Segment Start: SUPPLIED DATA

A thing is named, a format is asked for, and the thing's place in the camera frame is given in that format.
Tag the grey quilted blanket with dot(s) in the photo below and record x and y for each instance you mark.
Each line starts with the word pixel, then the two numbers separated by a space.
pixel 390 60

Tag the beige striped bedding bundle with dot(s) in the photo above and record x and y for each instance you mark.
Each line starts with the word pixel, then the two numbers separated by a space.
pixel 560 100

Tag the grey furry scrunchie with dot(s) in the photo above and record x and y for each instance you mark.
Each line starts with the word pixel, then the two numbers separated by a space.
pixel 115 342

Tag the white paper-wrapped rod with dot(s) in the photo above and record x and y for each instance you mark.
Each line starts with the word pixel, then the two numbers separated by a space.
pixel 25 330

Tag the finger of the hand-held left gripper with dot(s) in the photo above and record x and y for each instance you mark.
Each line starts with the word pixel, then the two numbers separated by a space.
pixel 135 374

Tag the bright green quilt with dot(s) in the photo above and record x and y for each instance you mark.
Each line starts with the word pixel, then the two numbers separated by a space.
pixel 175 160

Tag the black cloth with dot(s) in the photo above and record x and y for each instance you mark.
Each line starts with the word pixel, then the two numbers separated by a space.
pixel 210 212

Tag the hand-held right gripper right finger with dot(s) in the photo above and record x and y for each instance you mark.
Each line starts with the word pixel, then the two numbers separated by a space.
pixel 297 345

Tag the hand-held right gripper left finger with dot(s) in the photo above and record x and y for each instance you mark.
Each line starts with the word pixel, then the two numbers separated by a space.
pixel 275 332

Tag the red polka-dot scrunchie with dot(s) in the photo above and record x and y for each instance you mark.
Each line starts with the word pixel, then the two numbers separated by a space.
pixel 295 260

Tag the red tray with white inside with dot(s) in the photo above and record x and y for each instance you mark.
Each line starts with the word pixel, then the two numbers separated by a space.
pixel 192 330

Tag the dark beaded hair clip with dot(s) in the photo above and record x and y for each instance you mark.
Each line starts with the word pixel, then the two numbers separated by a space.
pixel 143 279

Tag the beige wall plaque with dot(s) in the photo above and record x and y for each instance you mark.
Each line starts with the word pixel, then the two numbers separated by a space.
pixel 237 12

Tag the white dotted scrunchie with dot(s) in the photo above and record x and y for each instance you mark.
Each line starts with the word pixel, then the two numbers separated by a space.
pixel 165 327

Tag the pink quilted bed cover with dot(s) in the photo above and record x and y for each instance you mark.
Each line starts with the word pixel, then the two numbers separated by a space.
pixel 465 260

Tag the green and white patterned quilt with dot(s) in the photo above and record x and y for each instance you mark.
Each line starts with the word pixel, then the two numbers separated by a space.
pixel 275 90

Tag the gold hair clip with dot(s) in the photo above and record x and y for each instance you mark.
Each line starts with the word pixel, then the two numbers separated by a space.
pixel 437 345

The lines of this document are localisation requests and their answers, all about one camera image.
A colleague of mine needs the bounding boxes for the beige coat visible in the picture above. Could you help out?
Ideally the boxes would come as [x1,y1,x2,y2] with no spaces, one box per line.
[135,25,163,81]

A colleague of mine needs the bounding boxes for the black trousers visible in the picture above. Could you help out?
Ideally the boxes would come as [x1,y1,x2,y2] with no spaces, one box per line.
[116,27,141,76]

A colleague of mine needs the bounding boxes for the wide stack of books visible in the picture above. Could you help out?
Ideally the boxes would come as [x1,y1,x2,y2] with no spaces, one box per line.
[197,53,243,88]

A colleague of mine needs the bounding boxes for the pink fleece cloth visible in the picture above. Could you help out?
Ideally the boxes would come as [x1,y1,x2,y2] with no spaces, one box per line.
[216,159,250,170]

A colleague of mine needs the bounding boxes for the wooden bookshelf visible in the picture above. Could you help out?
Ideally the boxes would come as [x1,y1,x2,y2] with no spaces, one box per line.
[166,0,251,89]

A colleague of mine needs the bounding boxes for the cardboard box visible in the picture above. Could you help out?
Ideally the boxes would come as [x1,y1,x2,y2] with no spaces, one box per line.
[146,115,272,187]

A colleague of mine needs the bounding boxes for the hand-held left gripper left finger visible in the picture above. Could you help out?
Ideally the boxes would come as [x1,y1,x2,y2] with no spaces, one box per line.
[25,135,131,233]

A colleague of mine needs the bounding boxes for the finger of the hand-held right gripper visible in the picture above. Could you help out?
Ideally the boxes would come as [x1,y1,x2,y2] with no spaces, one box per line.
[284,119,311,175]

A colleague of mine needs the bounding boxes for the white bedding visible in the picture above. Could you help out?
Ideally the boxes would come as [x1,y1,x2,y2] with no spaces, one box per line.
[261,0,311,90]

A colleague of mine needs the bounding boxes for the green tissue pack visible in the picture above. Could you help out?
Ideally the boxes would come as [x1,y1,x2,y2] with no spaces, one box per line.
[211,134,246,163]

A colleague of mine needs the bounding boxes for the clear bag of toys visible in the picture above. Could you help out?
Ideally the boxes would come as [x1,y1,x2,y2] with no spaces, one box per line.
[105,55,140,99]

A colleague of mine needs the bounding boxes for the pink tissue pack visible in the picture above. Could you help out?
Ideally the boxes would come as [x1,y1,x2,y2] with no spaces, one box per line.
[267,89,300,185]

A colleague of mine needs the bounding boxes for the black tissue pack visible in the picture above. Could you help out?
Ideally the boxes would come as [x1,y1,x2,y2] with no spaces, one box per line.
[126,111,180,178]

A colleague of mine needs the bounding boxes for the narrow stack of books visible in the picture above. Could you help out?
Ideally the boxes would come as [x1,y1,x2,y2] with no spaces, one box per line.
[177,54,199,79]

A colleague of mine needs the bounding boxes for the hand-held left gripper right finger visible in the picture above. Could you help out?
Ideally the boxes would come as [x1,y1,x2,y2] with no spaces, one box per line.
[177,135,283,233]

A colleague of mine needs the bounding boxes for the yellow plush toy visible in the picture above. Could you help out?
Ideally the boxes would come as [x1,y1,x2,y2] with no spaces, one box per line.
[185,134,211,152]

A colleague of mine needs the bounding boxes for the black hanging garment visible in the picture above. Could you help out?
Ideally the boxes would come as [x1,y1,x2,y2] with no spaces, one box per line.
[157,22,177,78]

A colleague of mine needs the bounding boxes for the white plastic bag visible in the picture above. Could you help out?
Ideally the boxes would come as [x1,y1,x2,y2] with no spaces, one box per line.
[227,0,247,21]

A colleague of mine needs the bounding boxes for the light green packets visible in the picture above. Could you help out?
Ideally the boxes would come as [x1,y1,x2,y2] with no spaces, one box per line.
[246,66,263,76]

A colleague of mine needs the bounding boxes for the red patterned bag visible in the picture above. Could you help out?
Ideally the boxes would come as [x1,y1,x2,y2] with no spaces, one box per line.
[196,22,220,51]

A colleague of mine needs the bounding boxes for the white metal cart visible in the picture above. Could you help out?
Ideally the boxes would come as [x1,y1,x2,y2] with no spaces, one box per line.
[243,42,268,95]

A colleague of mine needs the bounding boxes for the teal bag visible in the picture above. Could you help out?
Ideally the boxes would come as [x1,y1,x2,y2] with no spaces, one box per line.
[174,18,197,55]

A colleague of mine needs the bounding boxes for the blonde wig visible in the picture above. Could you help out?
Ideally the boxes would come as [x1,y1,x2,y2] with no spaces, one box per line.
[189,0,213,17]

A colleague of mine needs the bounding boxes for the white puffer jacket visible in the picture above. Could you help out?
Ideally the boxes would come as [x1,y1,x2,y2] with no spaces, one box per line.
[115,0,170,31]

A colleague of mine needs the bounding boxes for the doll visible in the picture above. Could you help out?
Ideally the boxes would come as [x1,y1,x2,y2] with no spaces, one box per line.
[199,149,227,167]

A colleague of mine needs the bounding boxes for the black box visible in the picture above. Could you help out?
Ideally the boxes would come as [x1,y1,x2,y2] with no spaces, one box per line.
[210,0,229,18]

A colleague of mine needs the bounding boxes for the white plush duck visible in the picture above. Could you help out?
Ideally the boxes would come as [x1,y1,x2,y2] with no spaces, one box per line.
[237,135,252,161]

Segment End: SUPPLIED DATA

## GOAL OF THE EXERCISE
All lines in the data that contain the word "green" should be copied.

## WRITTEN RESPONSE
Tag the bright green quilt with dot(s) in the photo above and record x and y for each instance you mark.
Tag the green and white patterned quilt with dot(s) in the photo above and record x and y for each instance you mark.
A colleague of mine needs the bounding boxes for the green tissue pack visible in the picture above. Could you help out?
A colleague of mine needs the bounding boxes for the light green packets visible in the picture above. Could you help out?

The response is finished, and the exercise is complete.